### TASK PROMPT
Look for the line that contains "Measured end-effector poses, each"; output that line and every line after it exactly, through the final line of the material below, and nothing else.

### STORED DATA

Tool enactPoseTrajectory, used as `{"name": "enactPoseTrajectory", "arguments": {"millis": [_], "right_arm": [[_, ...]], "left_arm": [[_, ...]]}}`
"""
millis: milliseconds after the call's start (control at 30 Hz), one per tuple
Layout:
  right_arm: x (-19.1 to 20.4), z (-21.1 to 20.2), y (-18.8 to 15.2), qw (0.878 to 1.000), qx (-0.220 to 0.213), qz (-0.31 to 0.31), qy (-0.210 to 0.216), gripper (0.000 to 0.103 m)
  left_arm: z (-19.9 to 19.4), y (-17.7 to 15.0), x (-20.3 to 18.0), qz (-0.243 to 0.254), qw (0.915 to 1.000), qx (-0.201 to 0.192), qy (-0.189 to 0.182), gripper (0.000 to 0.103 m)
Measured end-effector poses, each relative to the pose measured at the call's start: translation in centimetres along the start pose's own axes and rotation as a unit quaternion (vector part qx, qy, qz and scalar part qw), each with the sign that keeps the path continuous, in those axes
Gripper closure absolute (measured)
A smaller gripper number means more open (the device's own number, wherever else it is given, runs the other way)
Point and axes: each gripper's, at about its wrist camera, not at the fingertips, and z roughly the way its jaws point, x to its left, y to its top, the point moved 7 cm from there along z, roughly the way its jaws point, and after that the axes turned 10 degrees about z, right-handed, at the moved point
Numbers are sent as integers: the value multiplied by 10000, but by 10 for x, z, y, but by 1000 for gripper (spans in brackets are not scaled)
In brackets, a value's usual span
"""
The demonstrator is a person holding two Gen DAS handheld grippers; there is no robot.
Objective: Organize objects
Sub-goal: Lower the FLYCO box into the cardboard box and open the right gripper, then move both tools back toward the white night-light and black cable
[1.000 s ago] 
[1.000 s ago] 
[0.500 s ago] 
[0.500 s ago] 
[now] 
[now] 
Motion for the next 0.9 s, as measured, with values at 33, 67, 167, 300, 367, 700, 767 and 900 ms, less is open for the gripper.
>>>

### RESPONSE BELOW
Measured end-effector poses, each relative to the pose measured at the call's start: translation in centimetres along the start pose's own axes and rotation as a unit quaternion (vector part qx, qy, qz and scalar part qw), each with the sign that keeps the path continuous, in those axes
Gripper closure absolute (measured)
A smaller gripper number means more open (the device's own number, wherever else it is given, runs the other way)
Point and axes: each gripper's, at about its wrist camera, not at the fingertips, and z roughly the way its jaws point, x to its left, y to its top, the point moved 7 cm from there along z, roughly the way its jaws point, and after that the axes turned 10 degrees about z, right-handed, at the moved point
Numbers are sent as integers: the value multiplied by 10000, but by 10 for x, z, y, but by 1000 for gripper (spans in brackets are not scaled)
In brackets, a value's usual span
"""
The demonstrator is a person holding two Gen DAS handheld grippers; there is no robot.
Objective: Organize objects
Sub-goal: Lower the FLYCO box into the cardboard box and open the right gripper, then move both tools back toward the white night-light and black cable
[1.000 s ago] 
[1.000 s ago] 
[0.500 s ago] 
[0.500 s ago] 
[now] 
[now] 
Motion for the next 0.9 s, as measured, with values at 33, 67, 167, 300, 367, 700, 767 and 900 ms, less is open for the gripper.
>>>

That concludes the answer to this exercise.